| To do |
Send back the entries exactly as they were given.

| Data to process |
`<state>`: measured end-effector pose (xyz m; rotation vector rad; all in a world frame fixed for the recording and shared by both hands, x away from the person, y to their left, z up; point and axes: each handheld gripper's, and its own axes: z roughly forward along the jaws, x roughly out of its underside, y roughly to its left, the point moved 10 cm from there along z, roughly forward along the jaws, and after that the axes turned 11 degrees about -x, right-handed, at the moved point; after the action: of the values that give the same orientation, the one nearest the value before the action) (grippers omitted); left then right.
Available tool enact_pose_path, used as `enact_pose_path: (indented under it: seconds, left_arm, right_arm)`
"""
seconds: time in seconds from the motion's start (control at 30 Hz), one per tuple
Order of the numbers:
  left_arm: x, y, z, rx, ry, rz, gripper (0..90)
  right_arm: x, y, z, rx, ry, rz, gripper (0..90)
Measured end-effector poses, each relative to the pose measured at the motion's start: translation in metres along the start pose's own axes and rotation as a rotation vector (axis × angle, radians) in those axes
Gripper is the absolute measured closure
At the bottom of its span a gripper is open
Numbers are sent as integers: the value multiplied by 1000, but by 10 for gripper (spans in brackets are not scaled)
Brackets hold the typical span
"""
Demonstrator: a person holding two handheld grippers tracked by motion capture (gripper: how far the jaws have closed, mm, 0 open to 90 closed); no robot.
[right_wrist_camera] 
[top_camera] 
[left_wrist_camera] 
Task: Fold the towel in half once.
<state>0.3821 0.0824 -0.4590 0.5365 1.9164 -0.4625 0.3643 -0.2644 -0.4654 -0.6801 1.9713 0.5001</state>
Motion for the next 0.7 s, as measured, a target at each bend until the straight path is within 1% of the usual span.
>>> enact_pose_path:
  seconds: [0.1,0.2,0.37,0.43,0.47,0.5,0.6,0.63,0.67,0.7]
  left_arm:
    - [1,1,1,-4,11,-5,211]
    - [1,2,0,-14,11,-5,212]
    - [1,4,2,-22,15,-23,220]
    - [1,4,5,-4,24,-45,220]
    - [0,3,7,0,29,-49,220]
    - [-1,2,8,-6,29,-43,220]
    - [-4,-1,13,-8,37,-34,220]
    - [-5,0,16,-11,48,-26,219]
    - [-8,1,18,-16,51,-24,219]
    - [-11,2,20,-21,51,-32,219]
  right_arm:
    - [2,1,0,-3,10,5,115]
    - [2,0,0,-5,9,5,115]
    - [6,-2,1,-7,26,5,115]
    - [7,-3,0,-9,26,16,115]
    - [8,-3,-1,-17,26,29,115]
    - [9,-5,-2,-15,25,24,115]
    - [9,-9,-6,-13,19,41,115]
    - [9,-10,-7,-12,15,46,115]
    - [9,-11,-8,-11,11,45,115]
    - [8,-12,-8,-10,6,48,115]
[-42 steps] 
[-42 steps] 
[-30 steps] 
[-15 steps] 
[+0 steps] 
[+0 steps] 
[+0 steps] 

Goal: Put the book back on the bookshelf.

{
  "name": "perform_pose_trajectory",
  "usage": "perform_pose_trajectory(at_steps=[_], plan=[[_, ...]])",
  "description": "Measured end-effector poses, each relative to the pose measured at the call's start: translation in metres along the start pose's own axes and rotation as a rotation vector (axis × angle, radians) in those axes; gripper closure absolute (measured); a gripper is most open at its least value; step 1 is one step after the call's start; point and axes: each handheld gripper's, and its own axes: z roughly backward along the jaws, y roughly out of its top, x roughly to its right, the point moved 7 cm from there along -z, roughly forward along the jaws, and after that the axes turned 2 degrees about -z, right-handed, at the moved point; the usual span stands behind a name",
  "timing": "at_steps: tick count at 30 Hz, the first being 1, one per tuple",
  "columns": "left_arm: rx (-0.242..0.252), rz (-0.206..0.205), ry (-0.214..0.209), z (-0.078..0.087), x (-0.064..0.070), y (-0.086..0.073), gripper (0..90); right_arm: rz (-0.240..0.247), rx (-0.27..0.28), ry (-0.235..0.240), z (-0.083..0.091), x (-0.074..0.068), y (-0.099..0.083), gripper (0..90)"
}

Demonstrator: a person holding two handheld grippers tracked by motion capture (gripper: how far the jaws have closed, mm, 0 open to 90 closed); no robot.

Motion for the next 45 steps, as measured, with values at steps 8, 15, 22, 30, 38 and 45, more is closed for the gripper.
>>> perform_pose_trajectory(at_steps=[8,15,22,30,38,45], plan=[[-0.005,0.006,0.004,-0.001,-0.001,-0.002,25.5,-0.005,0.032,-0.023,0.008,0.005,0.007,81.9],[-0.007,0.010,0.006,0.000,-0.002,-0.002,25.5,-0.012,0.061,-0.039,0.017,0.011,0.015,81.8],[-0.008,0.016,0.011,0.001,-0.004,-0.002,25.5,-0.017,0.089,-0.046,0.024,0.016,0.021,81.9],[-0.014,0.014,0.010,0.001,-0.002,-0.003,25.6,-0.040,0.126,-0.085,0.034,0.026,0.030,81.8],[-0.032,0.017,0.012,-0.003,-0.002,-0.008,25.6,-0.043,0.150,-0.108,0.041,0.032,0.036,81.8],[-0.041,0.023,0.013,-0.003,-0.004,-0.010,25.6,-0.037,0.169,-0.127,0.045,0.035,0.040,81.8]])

| Response to the exercise |
`<state>`: measured end-effector pose (xyz m; rotation vector rad; all in a world frame fixed for the recording and shared by both hands, x away from the person, y to their left, z up; point and axes: each handheld gripper's, and its own axes: z roughly forward along the jaws, x roughly out of its underside, y roughly to its left, the point moved 10 cm from there along z, roughly forward along the jaws, and after that the axes turned 11 degrees about -x, right-handed, at the moved point; after the action: of the values that give the same orientation, the one nearest the value before the action) (grippers omitted); left then right.
Available tool enact_pose_path, used as `enact_pose_path: (indented under it: seconds, left_arm, right_arm)`
"""
seconds: time in seconds from the motion's start (control at 30 Hz), one per tuple
Order of the numbers:
  left_arm: x, y, z, rx, ry, rz, gripper (0..90)
  right_arm: x, y, z, rx, ry, rz, gripper (0..90)
Measured end-effector poses, each relative to the pose measured at the motion's start: translation in metres along the start pose's own axes and rotation as a rotation vector (axis × angle, radians) in those axes
Gripper is the absolute measured closure
At the bottom of its span a gripper is open
Numbers are sent as integers: the value multiplied by 1000, but by 10 for gripper (spans in brackets are not scaled)
Brackets hold the typical span
"""
Demonstrator: a person holding two handheld grippers tracked by motion capture (gripper: how far the jaws have closed, mm, 0 open to 90 closed); no robot.
[right_wrist_camera] 
[top_camera] 
[left_wrist_camera] 
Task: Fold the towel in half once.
<state>0.3821 0.0824 -0.4590 0.5365 1.9164 -0.4625 0.3643 -0.2644 -0.4654 -0.6801 1.9713 0.5001</state>
Motion for the next 0.7 s, as measured, a target at each bend until the straight path is within 1% of the usual span.
>>> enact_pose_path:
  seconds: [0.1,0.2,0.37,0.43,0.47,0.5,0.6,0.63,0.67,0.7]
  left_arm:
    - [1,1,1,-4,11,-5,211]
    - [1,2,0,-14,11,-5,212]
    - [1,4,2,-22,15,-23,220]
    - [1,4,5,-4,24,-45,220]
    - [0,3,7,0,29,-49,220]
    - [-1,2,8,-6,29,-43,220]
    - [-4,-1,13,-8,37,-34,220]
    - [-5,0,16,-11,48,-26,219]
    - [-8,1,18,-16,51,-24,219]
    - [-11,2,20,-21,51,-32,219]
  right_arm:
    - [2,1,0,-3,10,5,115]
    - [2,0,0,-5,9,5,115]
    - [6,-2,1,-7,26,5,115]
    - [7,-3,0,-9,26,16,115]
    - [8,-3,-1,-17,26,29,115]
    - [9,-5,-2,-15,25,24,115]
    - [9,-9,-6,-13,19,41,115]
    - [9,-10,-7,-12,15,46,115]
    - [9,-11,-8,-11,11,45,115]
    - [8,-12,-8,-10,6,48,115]
[-42 steps] 
[-42 steps] 
[-30 steps] 
[-15 steps] 
[+0 steps] 
[+0 steps] 
[+0 steps] 

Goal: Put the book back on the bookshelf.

{
  "name": "perform_pose_trajectory",
  "usage": "perform_pose_trajectory(at_steps=[_], plan=[[_, ...]])",
  "description": "Measured end-effector poses, each relative to the pose measured at the call's start: translation in metres along the start pose's own axes and rotation as a rotation vector (axis × angle, radians) in those axes; gripper closure absolute (measured); a gripper is most open at its least value; step 1 is one step after the call's start; point and axes: each handheld gripper's, and its own axes: z roughly backward along the jaws, y roughly out of its top, x roughly to its right, the point moved 7 cm from there along -z, roughly forward along the jaws, and after that the axes turned 2 degrees about -z, right-handed, at the moved point; the usual span stands behind a name",
  "timing": "at_steps: tick count at 30 Hz, the first being 1, one per tuple",
  "columns": "left_arm: rx (-0.242..0.252), rz (-0.206..0.205), ry (-0.214..0.209), z (-0.078..0.087), x (-0.064..0.070), y (-0.086..0.073), gripper (0..90); right_arm: rz (-0.240..0.247), rx (-0.27..0.28), ry (-0.235..0.240), z (-0.083..0.091), x (-0.074..0.068), y (-0.099..0.083), gripper (0..90)"
}

Demonstrator: a person holding two handheld grippers tracked by motion capture (gripper: how far the jaws have closed, mm, 0 open to 90 closed); no robot.

Motion for the next 45 steps, as measured, with values at steps 8, 15, 22, 30, 38 and 45, more is closed for the gripper.
>>> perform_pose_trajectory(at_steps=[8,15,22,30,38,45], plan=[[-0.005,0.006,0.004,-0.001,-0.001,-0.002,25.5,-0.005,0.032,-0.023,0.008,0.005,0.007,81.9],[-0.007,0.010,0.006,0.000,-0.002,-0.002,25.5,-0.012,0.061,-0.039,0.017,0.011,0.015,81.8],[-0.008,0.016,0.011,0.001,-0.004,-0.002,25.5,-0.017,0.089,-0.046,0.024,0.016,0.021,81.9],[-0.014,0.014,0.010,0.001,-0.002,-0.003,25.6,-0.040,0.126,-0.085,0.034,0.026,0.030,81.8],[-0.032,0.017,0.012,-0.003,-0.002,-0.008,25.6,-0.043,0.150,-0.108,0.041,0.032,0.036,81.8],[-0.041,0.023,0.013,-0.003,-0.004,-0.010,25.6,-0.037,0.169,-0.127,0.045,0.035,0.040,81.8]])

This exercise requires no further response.